**Supplied information**
★ ★ ★ ★
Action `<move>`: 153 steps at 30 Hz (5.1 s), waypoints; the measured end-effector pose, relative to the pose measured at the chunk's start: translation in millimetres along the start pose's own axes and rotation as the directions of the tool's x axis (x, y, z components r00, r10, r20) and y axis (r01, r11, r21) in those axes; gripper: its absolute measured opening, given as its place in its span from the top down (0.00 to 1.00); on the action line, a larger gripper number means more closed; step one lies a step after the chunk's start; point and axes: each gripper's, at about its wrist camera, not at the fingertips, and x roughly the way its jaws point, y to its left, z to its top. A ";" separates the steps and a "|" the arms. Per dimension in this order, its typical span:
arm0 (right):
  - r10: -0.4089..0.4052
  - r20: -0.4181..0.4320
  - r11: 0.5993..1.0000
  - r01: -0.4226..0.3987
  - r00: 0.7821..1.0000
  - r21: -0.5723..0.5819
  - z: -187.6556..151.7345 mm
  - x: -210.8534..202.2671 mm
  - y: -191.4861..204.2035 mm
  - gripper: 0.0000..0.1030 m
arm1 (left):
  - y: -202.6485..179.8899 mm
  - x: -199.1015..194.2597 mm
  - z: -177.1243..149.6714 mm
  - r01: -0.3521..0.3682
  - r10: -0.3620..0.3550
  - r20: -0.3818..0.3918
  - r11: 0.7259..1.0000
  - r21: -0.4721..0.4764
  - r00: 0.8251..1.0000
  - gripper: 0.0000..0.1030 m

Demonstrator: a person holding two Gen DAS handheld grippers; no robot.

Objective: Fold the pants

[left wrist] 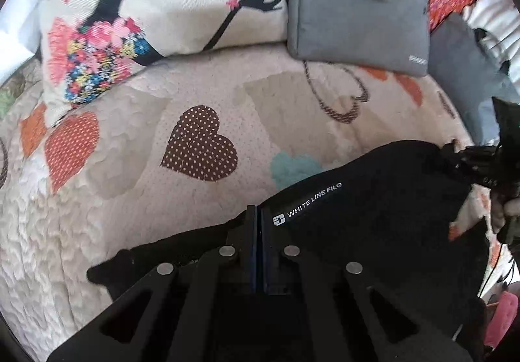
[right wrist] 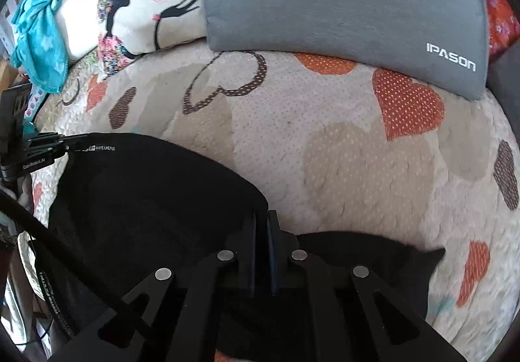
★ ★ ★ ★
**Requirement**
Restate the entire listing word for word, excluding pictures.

**Exercise result**
Action `<move>`: 153 steps at 30 Hz (5.1 s), waypoints; the measured end-effector pose, relative to the pose measured at the chunk's start: translation in millimetres along the start pose's own axes and rotation as the directions of the tool's x axis (x, y, z components r00, r10, r20) and y axis (r01, r11, r21) in those axes; gripper: its absolute measured opening, given as its place in its span from the top down (0.00 to 1.00); on the action line, a larger gripper number means more closed; step one lies a step after the chunk's start; point and axes: each gripper's, at about its wrist camera, not at the fingertips, and x roughly the way its jaws point, y to its left, z to its top. A ";" separates the steps and a "|" the arms. Per dimension in this order, its typical span:
arm0 (right):
  - r10: -0.4089..0.4052
  - r20: -0.4181..0.4320
  - r11: 0.5993..1.0000
  - r01: -0.4226..0.3987
  - r00: 0.7821..1.0000
  - r21: -0.5723..0.5819
  - z: -187.6556..151.7345 mm
  - x: -210.8534..202.2671 mm
  - y: -191.4861..204.2035 mm
  - gripper: 0.0000..0.1030 m
arm1 (left):
  - y: -202.6485..179.8899 mm
  - x: -199.1015..194.2597 mm
  - z: -177.1243..149.6714 mm
  - r01: -0.3521..0.3682
  - r10: -0.3620..0.3550
  - r20: -0.3818..0.3918
  - r11: 0.7259..1.0000
  - r21: -0.4721..0.4764
  - r00: 0.8251..1.0000
  - gripper: 0.0000..0.1030 m

Demonstrator: a person holding two Gen DAS handheld grippers; no robot.

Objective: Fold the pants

[left wrist] 
[right wrist] 

Nothing more remains to be done for this exercise.